■ **WHAT YOU ARE ASKED TO DO**: Where does the string "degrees" occur in the records? Copy each line that holds it.

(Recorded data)
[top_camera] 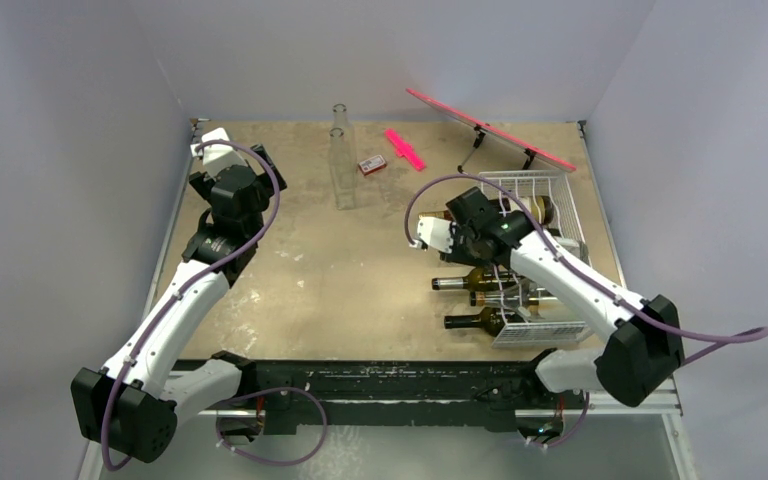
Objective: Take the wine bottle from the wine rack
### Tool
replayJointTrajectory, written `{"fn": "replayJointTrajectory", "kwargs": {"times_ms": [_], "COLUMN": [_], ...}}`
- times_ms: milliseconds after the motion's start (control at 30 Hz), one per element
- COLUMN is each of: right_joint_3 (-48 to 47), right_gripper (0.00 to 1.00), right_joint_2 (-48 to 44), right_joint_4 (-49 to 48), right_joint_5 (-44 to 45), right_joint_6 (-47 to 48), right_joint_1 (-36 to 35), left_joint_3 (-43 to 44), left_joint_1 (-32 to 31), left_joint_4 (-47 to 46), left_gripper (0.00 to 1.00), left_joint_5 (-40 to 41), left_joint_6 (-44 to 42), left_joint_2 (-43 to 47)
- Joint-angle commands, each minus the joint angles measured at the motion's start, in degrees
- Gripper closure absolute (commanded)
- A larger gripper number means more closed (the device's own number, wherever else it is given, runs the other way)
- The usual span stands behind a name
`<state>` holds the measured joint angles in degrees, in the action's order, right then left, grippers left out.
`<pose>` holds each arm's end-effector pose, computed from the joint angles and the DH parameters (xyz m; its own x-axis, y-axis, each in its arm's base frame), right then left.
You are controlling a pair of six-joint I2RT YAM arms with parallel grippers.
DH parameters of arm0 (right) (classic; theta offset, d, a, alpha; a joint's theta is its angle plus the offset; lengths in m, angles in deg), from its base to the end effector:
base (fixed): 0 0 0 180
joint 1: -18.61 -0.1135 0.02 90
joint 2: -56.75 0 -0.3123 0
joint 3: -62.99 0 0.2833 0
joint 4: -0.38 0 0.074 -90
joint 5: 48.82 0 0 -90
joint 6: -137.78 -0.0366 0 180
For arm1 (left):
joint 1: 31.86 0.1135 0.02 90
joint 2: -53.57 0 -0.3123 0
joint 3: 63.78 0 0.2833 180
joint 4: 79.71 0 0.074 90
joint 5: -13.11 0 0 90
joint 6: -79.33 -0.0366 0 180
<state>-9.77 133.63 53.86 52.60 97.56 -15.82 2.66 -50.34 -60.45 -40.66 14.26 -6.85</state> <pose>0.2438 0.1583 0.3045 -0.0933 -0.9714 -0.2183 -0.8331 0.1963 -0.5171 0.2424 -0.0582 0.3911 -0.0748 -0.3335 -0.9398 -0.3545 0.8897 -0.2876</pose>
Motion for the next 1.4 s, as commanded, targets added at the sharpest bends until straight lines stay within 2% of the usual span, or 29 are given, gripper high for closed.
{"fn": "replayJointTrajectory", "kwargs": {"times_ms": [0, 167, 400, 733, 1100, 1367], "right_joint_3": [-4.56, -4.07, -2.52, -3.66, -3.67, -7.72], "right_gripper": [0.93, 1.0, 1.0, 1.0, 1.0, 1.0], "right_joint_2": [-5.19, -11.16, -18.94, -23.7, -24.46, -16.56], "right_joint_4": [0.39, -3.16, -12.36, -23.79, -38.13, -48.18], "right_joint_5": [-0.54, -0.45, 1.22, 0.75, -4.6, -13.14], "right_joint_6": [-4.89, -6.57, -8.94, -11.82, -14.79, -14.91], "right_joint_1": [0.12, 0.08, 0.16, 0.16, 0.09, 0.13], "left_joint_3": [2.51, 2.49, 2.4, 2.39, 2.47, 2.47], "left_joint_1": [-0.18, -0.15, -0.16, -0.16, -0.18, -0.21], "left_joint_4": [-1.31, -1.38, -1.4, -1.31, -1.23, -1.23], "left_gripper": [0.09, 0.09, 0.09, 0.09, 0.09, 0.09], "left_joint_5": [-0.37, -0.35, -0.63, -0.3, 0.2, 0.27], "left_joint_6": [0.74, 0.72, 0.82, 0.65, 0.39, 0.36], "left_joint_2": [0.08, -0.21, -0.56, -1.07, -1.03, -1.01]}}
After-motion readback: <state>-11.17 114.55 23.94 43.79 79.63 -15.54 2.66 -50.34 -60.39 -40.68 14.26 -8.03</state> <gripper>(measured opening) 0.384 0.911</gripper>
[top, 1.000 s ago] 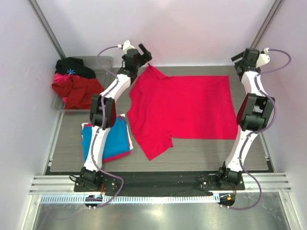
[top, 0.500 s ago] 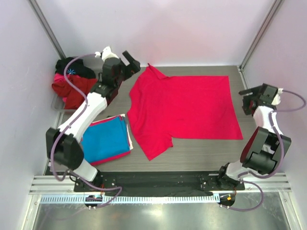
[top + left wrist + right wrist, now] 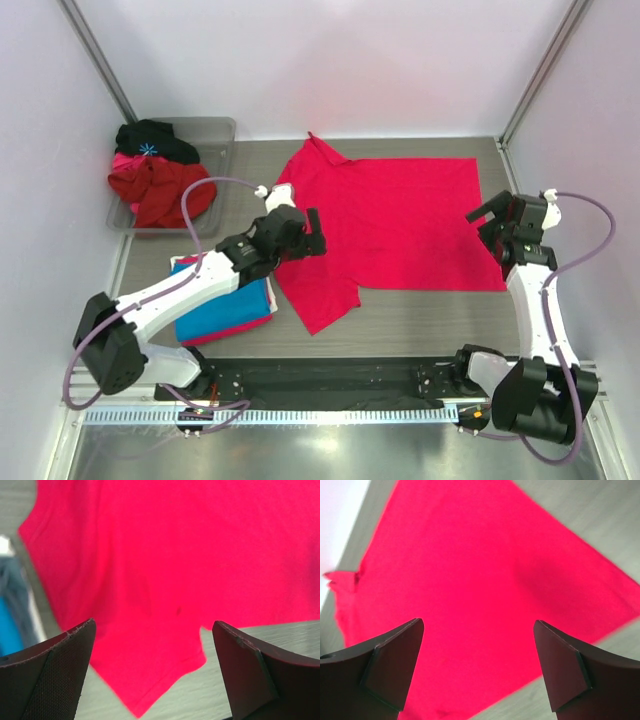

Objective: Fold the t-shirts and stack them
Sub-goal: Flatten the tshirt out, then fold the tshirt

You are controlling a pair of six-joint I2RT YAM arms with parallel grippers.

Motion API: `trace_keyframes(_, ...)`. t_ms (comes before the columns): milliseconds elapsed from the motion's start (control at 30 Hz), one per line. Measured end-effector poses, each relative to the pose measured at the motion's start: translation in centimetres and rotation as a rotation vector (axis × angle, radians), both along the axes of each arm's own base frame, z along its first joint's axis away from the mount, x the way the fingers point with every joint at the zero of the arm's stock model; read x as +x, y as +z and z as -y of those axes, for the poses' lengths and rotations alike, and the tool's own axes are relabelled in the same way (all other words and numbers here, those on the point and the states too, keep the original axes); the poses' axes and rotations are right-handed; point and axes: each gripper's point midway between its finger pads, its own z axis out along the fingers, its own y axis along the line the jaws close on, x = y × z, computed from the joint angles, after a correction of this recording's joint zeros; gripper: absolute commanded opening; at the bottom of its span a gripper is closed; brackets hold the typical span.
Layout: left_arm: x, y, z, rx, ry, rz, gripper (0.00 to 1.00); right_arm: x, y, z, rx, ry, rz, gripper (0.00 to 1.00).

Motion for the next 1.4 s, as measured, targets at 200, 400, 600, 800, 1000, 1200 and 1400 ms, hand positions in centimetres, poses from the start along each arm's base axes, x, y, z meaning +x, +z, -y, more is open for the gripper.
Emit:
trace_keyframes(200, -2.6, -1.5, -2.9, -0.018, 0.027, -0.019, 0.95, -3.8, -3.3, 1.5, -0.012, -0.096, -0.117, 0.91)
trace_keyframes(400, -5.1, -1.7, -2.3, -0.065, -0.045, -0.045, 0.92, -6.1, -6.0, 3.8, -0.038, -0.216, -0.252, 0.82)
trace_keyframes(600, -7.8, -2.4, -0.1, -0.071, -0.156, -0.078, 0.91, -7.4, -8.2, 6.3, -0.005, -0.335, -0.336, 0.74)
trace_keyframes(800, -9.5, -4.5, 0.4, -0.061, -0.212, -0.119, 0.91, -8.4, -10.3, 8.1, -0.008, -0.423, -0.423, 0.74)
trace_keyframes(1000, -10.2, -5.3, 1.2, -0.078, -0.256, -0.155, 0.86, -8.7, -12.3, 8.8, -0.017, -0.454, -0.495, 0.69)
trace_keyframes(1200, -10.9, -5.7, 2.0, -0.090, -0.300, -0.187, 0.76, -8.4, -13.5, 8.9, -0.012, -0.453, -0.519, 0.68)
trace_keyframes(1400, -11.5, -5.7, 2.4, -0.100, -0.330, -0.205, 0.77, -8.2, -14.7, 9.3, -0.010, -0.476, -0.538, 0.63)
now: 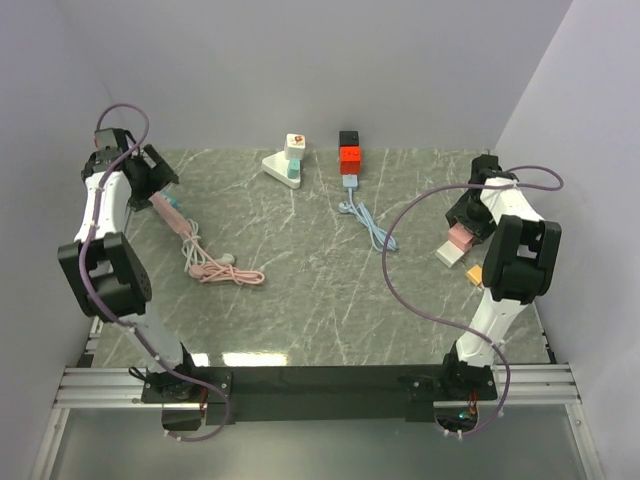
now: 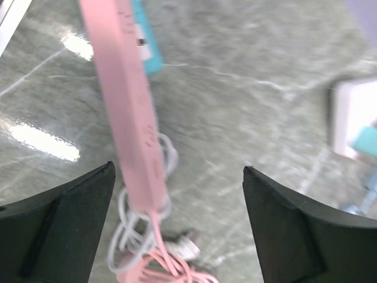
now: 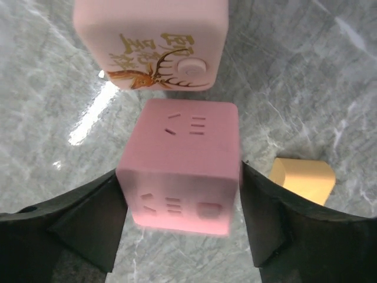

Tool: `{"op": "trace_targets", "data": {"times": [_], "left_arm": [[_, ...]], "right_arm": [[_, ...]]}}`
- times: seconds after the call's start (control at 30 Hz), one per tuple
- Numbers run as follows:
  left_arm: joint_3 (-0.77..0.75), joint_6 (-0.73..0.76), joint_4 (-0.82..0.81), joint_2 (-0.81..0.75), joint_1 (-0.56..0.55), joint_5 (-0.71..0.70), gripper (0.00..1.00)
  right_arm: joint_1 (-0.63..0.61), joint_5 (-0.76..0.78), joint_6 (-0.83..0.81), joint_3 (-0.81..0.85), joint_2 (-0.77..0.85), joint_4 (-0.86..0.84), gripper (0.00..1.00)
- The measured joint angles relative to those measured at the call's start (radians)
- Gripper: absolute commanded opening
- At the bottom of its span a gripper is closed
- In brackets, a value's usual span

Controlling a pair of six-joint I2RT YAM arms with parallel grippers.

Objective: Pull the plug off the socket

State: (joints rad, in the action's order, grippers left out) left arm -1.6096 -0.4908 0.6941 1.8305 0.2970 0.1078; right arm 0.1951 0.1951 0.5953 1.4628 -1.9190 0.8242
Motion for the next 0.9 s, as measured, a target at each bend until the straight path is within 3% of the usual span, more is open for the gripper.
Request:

■ **ANSWER FOR THE TASK**:
- Joint-angle commands, each minus the joint angles measured at the motion's start, in degrees
`<state>` holds the measured joint angles in degrees, in the action's order, right then left, grippers left out.

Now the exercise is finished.